By automotive-mag.com 3 Min Read

The Society of Motor Manufacturers & Traders (SMMT) has called for “urgent action” from the government to help the automotive sector under pressure from “mounting costs, global protectionism and rising risk of disinvestment.”

Speaking at the SMMT International Automotive Summit in London, CEO Mike Hawes welcomed progress in the first year of the Modern Industrial Strategy but said there must now be an “unrelenting focus” on delivery.

The SMMT said the most immediate concern is the ZEV Mandate, which it said was forcing companies to subsidise the market at unsustainable levels, undermining residual values and weakening the UK as both a market and a manufacturing base.

Successive dealers have argued that the ZEV Mandate is distorting with demand for EVs lagging government imposed targets.

Hawes said: “Reforming the ZEV Mandate is not about weakening ambition; it is about making the transition achievable, protecting investment and ensuring the UK remains a place where automotive businesses can build, sell, export and grow. The window for action is closing, which means we cannot wait for lengthy discussions.”

SMMT’s latest State of the Automotive Nation report published today features the second UK Automotive Business Leaders Barometer.

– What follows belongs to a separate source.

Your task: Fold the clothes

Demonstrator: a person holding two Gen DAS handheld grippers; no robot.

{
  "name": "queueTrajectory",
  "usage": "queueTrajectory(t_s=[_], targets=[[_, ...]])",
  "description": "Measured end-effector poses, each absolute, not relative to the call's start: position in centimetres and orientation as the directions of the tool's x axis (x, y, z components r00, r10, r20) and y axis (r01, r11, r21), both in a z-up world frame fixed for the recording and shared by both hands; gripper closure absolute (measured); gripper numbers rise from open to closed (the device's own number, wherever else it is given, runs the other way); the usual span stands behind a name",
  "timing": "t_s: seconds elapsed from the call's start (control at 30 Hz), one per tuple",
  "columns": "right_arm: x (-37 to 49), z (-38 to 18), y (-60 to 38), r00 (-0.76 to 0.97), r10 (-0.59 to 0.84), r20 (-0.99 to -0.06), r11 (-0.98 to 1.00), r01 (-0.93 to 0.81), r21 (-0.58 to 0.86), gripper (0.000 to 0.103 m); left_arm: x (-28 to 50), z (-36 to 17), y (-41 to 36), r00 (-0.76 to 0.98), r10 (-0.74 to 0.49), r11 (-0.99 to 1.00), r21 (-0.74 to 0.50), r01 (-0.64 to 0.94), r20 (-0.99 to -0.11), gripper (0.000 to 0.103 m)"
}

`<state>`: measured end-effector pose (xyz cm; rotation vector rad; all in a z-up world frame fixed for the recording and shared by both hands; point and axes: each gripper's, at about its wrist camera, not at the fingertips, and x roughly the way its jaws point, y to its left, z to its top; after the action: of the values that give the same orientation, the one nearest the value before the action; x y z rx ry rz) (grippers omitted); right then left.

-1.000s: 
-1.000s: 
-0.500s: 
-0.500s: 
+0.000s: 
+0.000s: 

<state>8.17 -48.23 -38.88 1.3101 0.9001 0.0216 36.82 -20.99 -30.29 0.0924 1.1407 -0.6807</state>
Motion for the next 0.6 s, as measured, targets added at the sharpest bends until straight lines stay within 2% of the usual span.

The report welcomes recent progress, including £4bn of DRIVE35 funding; action on industrial electricity costs through the British Industrial Competitiveness Scheme (BICS); trade deals with the US, India and the GCC; EV grants; and regulation to support self-driving vehicles.

But it warns that these gains will be undermined unless three major issues are addressed: reform of the ZEV Mandate, securing fair UK-EU trade, and cutting the underlying energy and business costs that shape investment decisions.